In the neutral disposition, too much law leads to
stagnation, but too much chaos leads to dissolution. Rigid bureaucracies need
to be shaken up once in a while lest they ossify into reflexive traditionalism, and
even in an anarchist society hierarchies must form now and then to accomplish
certain goals.
Looking at it this way,
neutrality seems like a fairly sensible, even common-sense, position to take. The vast
majority of NPCs would likely be neutral, avoiding the extreme positions of law
and chaos and instead favoring a pragmatic balance between the two.
A follower of Law, on the other hand, would
reject anarchism outright, believing that “without law nothing material is possible,” and that meaning and purpose are inherent within the lawful structure of the universe, while a follower of Chaos would see seemingly “lawful”
natural events such as the movements of the planets as ultimately transitory in
the grand scheme of things.

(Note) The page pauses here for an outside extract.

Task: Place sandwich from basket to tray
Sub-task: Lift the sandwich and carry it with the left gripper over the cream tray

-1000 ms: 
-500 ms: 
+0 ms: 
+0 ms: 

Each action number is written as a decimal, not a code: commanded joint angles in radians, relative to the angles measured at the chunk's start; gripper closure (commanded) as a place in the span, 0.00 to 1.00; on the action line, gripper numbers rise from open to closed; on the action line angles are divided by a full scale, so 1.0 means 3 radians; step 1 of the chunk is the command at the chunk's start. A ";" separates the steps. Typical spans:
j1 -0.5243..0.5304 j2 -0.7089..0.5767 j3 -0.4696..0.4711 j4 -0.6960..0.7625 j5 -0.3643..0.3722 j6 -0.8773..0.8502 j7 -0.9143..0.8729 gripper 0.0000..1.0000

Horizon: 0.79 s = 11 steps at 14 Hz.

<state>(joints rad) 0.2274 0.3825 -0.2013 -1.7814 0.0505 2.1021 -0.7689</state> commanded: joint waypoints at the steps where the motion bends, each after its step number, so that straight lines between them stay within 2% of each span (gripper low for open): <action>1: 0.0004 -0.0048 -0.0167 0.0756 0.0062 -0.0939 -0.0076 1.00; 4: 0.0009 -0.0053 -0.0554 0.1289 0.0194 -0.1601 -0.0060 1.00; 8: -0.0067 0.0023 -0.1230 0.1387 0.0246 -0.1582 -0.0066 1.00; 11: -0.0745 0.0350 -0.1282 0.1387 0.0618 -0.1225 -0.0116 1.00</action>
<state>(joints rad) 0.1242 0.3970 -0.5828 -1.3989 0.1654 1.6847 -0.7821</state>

Everything that seems permanent eventually crumbles
into dust, and from that dust, new patterns emerge, but not because of any
cosmic order, but by sheer accident.
Even within the
nine-alignment system, understanding law and chaos in this manner makes
alignment make sense. The lawful/neutral/chaotic axis is a cosmic philosophical
outlook, and the good/neutral/evil axis represents a character’s actions in the
context of their philosophical beliefs.
For example, Elric sees
only chaos in the universe, and so chooses to trust only in himself. That seems
like a chaotic neutral disposition to me, not chaotic evil, as the original Deities & Demigods surmises.
A chaotic evil response
to the universal rule of Chaos would be, “nothing matters, nothing means anything,
so I am free to lie and steal and kill and do whatever I want because all laws
are fake.”
A chaotic good character
would see the chaos inherent in the universe and say that because Chaos reigns,
Law does not have a monopoly on righteousness. In fact, Law only leads to
stagnation, a slavish devotion to tradition, and a constraining of freedom and
progress.
So in light of Elric’s
ruminations on Law and Chaos, I would explain alignment this way: lawful,
neutral, and chaotic describes how you believe the universe functions; good,
neutral, and evil describes how you act out those beliefs.

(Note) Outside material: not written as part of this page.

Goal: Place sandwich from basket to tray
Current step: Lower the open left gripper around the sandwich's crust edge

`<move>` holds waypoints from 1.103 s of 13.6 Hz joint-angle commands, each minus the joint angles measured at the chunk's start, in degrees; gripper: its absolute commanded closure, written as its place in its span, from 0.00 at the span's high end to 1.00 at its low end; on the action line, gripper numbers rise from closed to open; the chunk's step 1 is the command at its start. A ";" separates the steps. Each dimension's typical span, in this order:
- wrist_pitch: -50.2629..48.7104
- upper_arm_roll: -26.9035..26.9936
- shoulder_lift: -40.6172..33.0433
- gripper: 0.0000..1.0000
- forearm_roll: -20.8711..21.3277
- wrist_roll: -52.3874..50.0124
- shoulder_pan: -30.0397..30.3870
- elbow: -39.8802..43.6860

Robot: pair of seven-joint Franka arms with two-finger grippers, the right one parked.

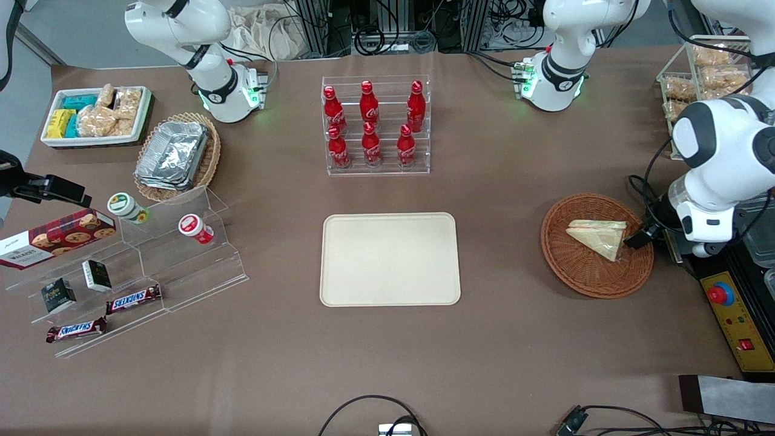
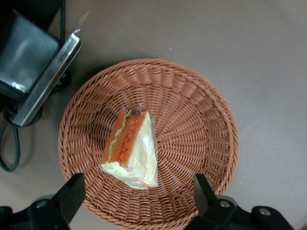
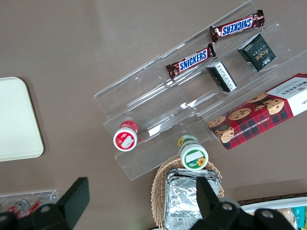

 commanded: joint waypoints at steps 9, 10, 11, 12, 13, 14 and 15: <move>7.29 -0.15 0.41 1.00 -5.23 -1.90 3.16 -6.30; 8.16 -0.15 0.76 1.00 -5.14 -1.90 3.33 -6.91; 9.48 -0.15 1.29 1.00 -5.23 -1.81 3.33 -7.96; 10.97 -0.15 1.73 1.00 -5.23 -1.81 3.33 -9.10; 12.46 -0.15 1.99 1.00 -5.14 -1.90 3.33 -9.98; 13.09 -0.15 2.35 1.00 -5.14 -1.81 3.33 -10.43; 13.44 -0.15 2.78 1.00 -5.23 -1.81 3.33 -10.69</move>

Thursday, November 8, 2018
De Origine Draconum III: Wyrmling
“With a terrible singleness of concentration he achieved the union of his new skin with his body, preventing rejection. No corner of his body was left to dwell upon the terrifying consequences of what he did here. Only the necessities of his trance vision mattered…
“They were all over his body now.…He could feel the pulse of his blood against the living membrane. A curious excitement suffused his body.…My skin is not my own.”
![]() |
Philippe Druillet |
Covering the body in axolotls creates a wyrmling, an axolotl/humanoid hybrid. The symbiosis alters the quiddity of both creatures resulting in a being that is neither human and nor axolotl, but a wyrmling, a species utterly different from either.
The wyrmling experiences alienation from its former species, which may manifest in a variety of ways. It may develop a hostility toward its species, either lamenting what it has lost or looking down on that species as an inferior species. Alternatively, the wyrmling may view themselves as a blessed paragon of their species, elevated above the common human or demihuman, developing a sense of responsibility for their less-evolved brothers and sisters.
Wyrmlings often become leaders of dragonborn cults, revered as the single-sexed fathers and mothers of their kind. Dragons, on the other hand, often view wyrmlings as threats to their superiority and often seek to destroy wyrmlings. Good-aligned dragons, understanding the dangers of the process of transformation, will try to dissuade wyrmlings from continuing their evolution.
Wyrmlings often become leaders of dragonborn cults, revered as the single-sexed fathers and mothers of their kind. Dragons, on the other hand, often view wyrmlings as threats to their superiority and often seek to destroy wyrmlings. Good-aligned dragons, understanding the dangers of the process of transformation, will try to dissuade wyrmlings from continuing their evolution.
The wyrmling loses all of the benefits of their former species (excluding bonus feats or skills, but including ability score increases) and gains the following:
Ability Scores: Your Strength score increases by 2, and an ability score of your choosing increases by 1.
Living Armor: The axolotls that cover every inch of your body fuse into a scaly skin, granting a natural AC bonus of +4. This bonus does not stack with other types of armor, but does stack with magical rings, amulets, bracers, etc.
Living Weapon: Your fingertips harden into claws. You deal 2d6 + your Strength modifier in slashing damage.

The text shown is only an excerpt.